– От князя?
– Какую обязанность вы выполняете при нём?
Бусько сделал скромную физиономию.
– Когда как, – ответил он, – когда нам весело, тогда я пою ему, когда грустно, тогда я с ним плачу, а если голодно, умираю, как и он.
– Тебя послали или ты сам из замка ушёл? – спросил воевода.
– Сам, сам, – нанося себе удары в грудь, начал шут, – мне стало скучно сидеть там взаперти.
Воевода и Бартек начали с любопытством его разглядывать, а их испытующие взгляды отчасти смешали Буську, хотя он старался держаться гордо.
– С чем пришёл, мой человече? – спросил Судзивой.
Чуть подумав, Бусько сказал:
– С просьбой, с просьбой, только не от пана, потому что он слишком гордый, чтобы о чём-нибудь просить… но от себя, от себя, король мой…
Воевода молчал, внимательно глядя на него. Бусько цедил слова, тоже изучая, какое они произведут впечатление.
– С просьбой, с просьбочкой, – сказал он. – Мне видится, пане воевода, король мой, что если кто-нибудь сказал князю доброе слово, вся эта ненужная война кончилась бы.
Судзивой подумал.
– Разве словами можно с ним что-нибудь сделать? – ответил он. – Однажды сдался и не сдержал обещания.

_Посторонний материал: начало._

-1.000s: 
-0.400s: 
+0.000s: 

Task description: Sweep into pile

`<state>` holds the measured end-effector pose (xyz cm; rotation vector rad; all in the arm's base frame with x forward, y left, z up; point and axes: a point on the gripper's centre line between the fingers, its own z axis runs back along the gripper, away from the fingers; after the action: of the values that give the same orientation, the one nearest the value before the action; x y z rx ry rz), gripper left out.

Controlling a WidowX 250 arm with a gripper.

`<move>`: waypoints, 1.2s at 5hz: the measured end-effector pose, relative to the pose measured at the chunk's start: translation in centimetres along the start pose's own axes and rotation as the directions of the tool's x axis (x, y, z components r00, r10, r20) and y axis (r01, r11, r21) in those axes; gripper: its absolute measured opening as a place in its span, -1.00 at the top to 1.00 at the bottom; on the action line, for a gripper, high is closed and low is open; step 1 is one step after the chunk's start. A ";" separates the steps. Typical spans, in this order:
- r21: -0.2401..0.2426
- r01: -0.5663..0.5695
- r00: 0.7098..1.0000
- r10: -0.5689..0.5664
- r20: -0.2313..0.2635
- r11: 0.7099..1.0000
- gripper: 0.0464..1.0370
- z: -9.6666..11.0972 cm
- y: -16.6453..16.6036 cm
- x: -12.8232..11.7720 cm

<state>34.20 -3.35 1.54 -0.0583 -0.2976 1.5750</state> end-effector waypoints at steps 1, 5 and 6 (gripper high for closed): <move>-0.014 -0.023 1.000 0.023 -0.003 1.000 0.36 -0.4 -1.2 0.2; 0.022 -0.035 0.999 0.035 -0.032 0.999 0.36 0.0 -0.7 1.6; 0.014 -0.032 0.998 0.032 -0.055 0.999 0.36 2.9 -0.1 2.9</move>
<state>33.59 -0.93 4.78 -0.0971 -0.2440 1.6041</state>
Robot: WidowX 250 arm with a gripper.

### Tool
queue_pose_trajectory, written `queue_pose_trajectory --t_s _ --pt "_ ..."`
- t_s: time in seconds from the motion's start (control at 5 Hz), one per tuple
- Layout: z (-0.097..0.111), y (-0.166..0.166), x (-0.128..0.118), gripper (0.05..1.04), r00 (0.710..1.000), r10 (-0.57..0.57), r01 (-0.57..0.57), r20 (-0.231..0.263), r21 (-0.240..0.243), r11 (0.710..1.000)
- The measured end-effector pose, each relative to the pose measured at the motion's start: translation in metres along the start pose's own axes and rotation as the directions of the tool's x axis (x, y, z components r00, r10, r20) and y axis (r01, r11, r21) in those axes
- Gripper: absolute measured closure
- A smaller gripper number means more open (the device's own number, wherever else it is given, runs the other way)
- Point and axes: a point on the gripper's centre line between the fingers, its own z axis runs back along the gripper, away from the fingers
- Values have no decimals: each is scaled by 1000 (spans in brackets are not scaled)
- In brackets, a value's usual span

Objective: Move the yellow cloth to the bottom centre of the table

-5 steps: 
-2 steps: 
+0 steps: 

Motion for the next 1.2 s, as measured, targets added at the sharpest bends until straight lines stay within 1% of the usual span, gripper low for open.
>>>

– Пане мой, а король также дал ему что-то, хоть, чтобы обернуть палец? – подхватил Бусько. – Что же бедолага будет делать? Капюшон был ему втягость; он хочет только наследства… больше ничего…
– Так серьёзно оскорбив короля, нашего пана! И пролив столько крови! – крикнул воевода.
Бусько надул жирные щёки и поласкал себя по лысой голове.
– Всё же ему нужно что-нибудь дать, – шепнул он.
– И, ничего не дав, возьмём его, – прервал Бартек.
– Наверное… через год, через два, – рассмеялся шут, – и перебьёт вам ещё людей.